#### Directions
Word for word, copy the data that follows and skip its pictures.

#### Records for processing

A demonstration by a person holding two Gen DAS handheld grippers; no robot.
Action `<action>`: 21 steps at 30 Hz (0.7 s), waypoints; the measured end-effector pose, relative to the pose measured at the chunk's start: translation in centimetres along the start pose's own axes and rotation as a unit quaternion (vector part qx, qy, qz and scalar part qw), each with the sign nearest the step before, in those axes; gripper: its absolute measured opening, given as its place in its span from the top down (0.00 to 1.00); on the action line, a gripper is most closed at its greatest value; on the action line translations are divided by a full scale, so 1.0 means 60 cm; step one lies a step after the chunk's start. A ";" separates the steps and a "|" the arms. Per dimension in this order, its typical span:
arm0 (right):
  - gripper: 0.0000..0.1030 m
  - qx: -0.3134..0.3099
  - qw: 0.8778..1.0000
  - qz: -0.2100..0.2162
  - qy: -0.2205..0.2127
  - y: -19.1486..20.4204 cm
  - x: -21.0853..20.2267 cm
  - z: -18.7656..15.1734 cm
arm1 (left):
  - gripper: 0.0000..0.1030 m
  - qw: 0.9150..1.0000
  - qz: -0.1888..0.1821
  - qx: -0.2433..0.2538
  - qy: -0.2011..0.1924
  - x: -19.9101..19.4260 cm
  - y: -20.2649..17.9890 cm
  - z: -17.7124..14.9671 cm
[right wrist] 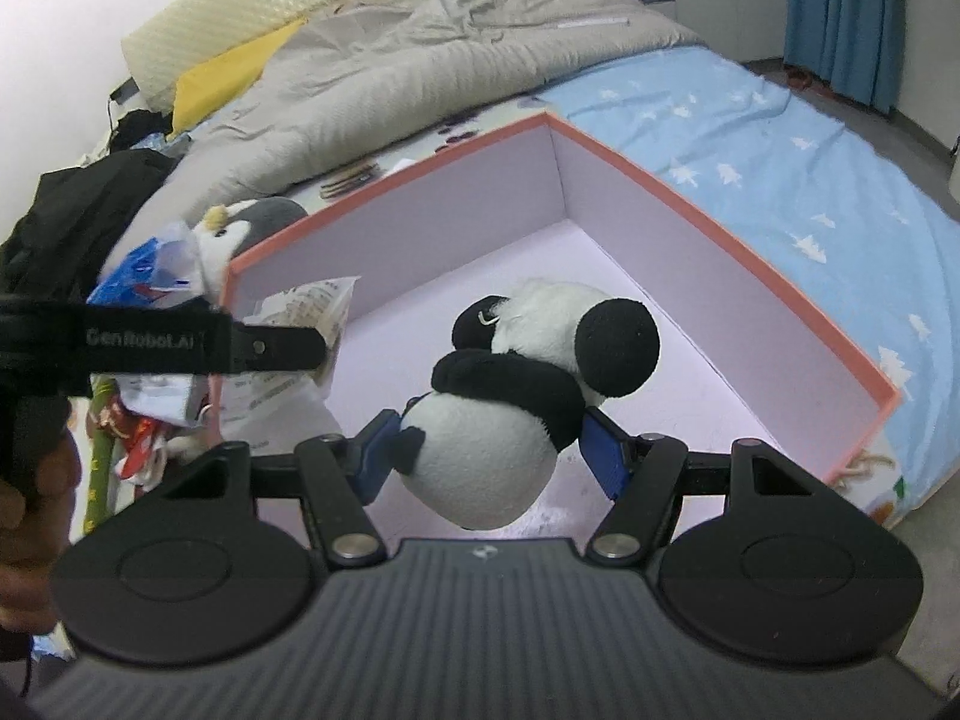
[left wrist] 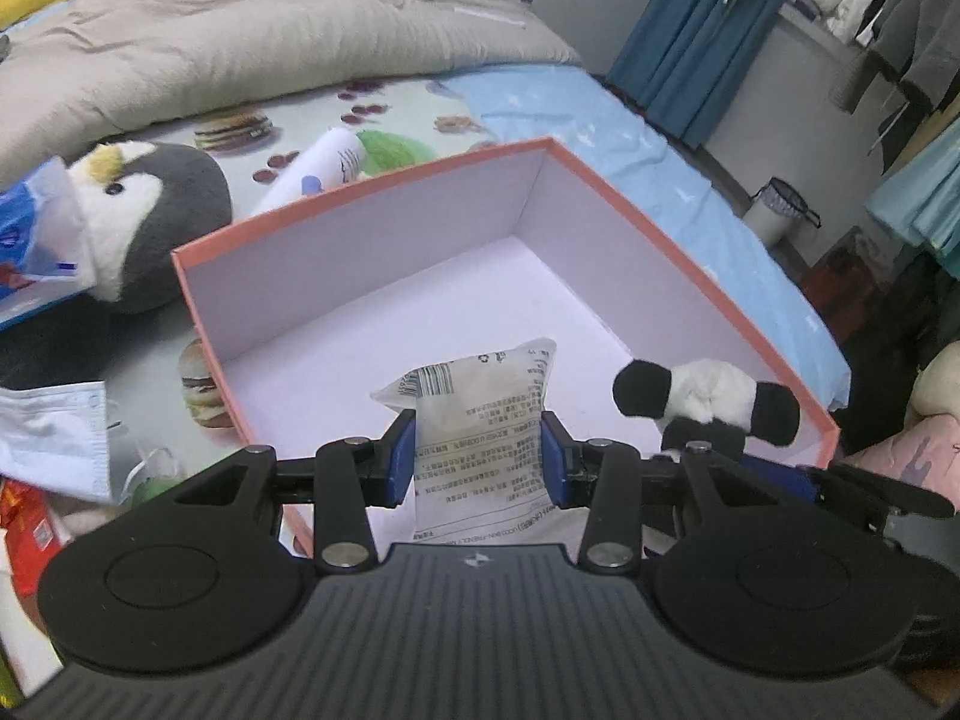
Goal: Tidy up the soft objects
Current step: 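Carry the panda and sachet over the pink box and open both grippers, then withdraw both grippers from the box back toward the pile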
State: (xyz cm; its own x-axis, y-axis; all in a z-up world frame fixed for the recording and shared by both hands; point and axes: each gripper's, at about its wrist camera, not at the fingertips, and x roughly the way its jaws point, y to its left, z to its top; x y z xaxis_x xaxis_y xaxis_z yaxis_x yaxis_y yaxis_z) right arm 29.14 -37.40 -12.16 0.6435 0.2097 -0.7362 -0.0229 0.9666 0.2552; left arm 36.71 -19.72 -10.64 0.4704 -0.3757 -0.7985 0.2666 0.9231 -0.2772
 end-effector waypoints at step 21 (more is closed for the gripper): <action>0.28 0.027 1.000 -0.001 -0.002 -0.016 -0.019 0.002 | 0.45 1.000 0.005 -0.001 -0.022 -0.043 -0.001 -0.013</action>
State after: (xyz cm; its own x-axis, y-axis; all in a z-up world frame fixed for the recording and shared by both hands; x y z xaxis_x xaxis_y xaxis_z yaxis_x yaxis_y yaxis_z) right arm 28.51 -38.59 -11.51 0.6470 0.2061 -0.7341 0.0207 0.9577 0.2871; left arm 34.84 -18.73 -8.97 0.5102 -0.3699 -0.7765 0.2608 0.9268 -0.2702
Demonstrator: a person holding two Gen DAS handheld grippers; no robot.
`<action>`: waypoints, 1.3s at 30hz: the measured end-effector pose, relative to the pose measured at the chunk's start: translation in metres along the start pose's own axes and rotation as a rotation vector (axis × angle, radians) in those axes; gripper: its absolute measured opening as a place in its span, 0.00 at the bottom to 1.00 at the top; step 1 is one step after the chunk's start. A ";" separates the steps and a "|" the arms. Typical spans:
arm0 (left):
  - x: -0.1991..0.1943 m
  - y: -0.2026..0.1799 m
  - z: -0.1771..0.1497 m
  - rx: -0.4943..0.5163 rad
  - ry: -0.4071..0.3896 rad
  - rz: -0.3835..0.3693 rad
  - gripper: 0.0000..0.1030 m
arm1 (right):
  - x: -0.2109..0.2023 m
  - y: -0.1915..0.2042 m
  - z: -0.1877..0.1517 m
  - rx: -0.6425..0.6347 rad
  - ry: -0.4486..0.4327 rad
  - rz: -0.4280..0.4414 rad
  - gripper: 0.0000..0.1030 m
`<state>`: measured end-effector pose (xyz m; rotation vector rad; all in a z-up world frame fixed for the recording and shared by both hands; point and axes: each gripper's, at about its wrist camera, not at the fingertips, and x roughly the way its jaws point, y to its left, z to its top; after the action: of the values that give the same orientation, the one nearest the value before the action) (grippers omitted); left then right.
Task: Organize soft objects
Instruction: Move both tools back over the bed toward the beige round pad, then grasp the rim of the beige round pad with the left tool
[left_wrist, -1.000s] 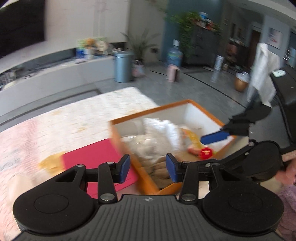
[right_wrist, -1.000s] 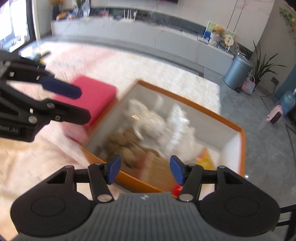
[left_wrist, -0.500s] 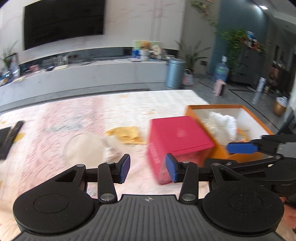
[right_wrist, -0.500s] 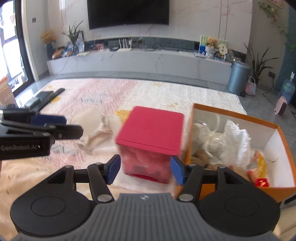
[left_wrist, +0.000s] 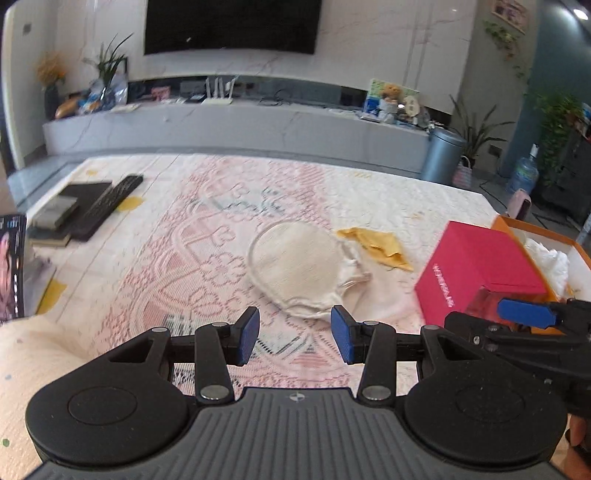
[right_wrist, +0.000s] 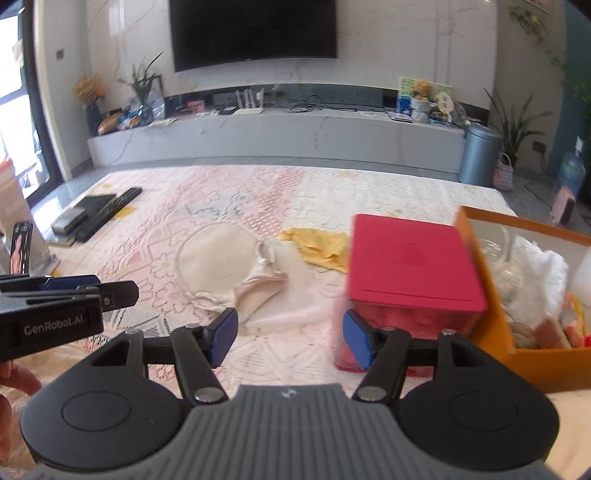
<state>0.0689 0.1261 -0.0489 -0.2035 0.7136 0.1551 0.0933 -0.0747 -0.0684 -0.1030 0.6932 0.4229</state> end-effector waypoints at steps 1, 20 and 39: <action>0.003 0.006 0.000 -0.023 0.012 -0.006 0.49 | 0.005 0.006 0.000 -0.016 0.002 0.003 0.61; 0.087 0.036 0.038 -0.042 0.157 -0.071 0.35 | 0.114 0.042 0.028 -0.138 0.080 0.038 0.73; 0.151 0.037 0.040 -0.104 0.178 -0.088 0.52 | 0.190 0.021 0.038 -0.121 0.140 0.038 0.21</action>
<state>0.1990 0.1827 -0.1238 -0.3509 0.8724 0.0911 0.2384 0.0185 -0.1594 -0.2360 0.8080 0.4971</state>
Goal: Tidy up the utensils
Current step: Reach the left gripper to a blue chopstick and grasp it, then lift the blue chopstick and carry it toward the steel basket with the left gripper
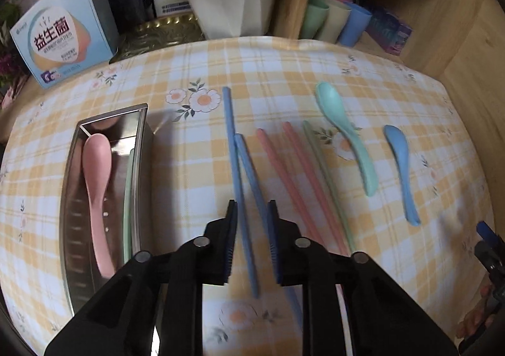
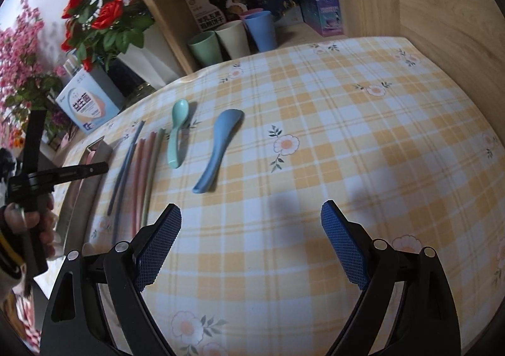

#### Expected answer
A demonstration by a person holding two Gen DAS handheld grippers; no robot.
Action `<action>`: 21 steps at 30 Hz (0.7 s), waypoints; the measured end-effector pose, relative to the pose measured at the chunk's start: translation in centimetres along the start pose's own axes and rotation as a unit quaternion (vector part qx, qy, qz and scalar part qw), each with the sign nearest the step before, in those axes; gripper: its absolute measured opening, given as its place in its span from the top down (0.00 to 1.00); on the action line, a gripper is most closed at its greatest value; on the action line translations are divided by a full scale, so 1.0 means 60 cm; step one lies a step after the chunk's start. A ";" separates the steps and a "|" the arms. Per dimension in this order, its typical span:
arm0 (right):
  - gripper: 0.0000..0.1030 m
  - qx: -0.3134..0.3099
  - qw: 0.8778..1.0000
  - qz: -0.2100..0.2162
  - qy: -0.2205..0.2127
  - y: -19.1486..20.4204 cm
  - x: -21.0853..20.2267 cm
  - z: -18.7656..15.1734 cm
arm1 (left):
  - gripper: 0.0000..0.1030 m
  - qw: 0.9150..1.0000
  - qz: -0.1888..0.1821
  - qx: -0.2433..0.2538
  - qy: -0.2011..0.1924
  - x: -19.9101..19.4260 cm
  - y: -20.2649..17.9890 cm
  - z: -17.7124..14.9671 cm
[right wrist] 
[left wrist] 
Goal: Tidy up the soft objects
Current step: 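Carry the panda and sachet over the pink box and open both grippers, then withdraw both grippers from the box back toward the pile
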State: (xyz cm; its own x-axis, y-axis; all in a z-up world frame fixed for the recording and shared by both hands; point and axes: each gripper's, at about its wrist camera, not at the fingertips, and x roughly the way its jaws point, y to its left, z to its top; x y z xaxis_x xaxis_y xaxis_z yaxis_x yaxis_y yaxis_z) right arm 29.14 -37.40 -12.16 0.6435 0.2097 -0.7362 -0.0229 0.9666 0.2552; left arm 36.71 -19.72 -10.64 0.4704 -0.3757 -0.7985 0.2666 0.9231 -0.2772
 end-effector waypoints at step 21 (more is closed for the gripper): <action>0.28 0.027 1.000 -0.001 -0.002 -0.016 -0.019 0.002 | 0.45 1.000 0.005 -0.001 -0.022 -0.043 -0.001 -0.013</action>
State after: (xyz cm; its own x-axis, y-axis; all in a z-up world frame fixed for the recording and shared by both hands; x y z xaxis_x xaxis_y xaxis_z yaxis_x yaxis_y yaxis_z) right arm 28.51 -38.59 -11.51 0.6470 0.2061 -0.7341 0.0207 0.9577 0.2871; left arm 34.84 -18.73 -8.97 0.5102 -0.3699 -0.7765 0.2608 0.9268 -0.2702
Demonstrator: a person holding two Gen DAS handheld grippers; no robot.
`<action>`: waypoints, 1.3s at 30hz: the measured end-effector pose, relative to the pose measured at the chunk's start: translation in metres along the start pose's own axes and rotation as a rotation vector (axis × angle, radians) in those axes; gripper: its absolute measured opening as a place in its span, 0.00 at the bottom to 1.00 at the top; step 1 is one step after the chunk's start. A ";" separates the steps and a "|" the arms. Typical spans:
arm0 (left):
  - x: -0.1991..0.1943 m
  - y: -0.2026..0.1799 m
  - z: -0.1771..0.1497 m
  - rx: -0.4943..0.5163 rad
  - ry: -0.4071..0.3896 rad
  - rz: -0.3835..0.3693 rad
  - gripper: 0.0000..0.1030 m
arm1 (right):
  - x: -0.2109..0.2023 m
  - y: -0.1915..0.2042 m
  - z: -0.1877..0.1517 m
  - rx: -0.6425..0.6347 rad
  - ry: -0.4486..0.4327 rad
  - rz: -0.4280..0.4414 rad
  - gripper: 0.0000..0.1030 m
`<state>`: measured end-effector pose (xyz m; rotation vector rad; all in a z-up world frame fixed for the recording and shared by both hands; point and axes: each gripper's, at about its wrist camera, not at the fingertips, and x roughly the way its jaws point, y to its left, z to its top; after the action: of the values that give the same orientation, the one nearest the value before the action) (grippers omitted); left then right.
Task: Organize soft objects
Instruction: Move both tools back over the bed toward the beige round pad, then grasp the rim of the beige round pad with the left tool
[left_wrist, -1.000s] 
[right_wrist, -1.000s] 
[left_wrist, -0.500s] 
[right_wrist, -0.500s] 
[left_wrist, +0.000s] 
[right_wrist, +0.000s] 
<state>0.0689 0.1261 -0.0489 -0.2035 0.7136 0.1551 0.0933 -0.0747 -0.0684 -0.1030 0.6932 0.4229</state> end-effector waypoints at steps 1, 20 and 39: <action>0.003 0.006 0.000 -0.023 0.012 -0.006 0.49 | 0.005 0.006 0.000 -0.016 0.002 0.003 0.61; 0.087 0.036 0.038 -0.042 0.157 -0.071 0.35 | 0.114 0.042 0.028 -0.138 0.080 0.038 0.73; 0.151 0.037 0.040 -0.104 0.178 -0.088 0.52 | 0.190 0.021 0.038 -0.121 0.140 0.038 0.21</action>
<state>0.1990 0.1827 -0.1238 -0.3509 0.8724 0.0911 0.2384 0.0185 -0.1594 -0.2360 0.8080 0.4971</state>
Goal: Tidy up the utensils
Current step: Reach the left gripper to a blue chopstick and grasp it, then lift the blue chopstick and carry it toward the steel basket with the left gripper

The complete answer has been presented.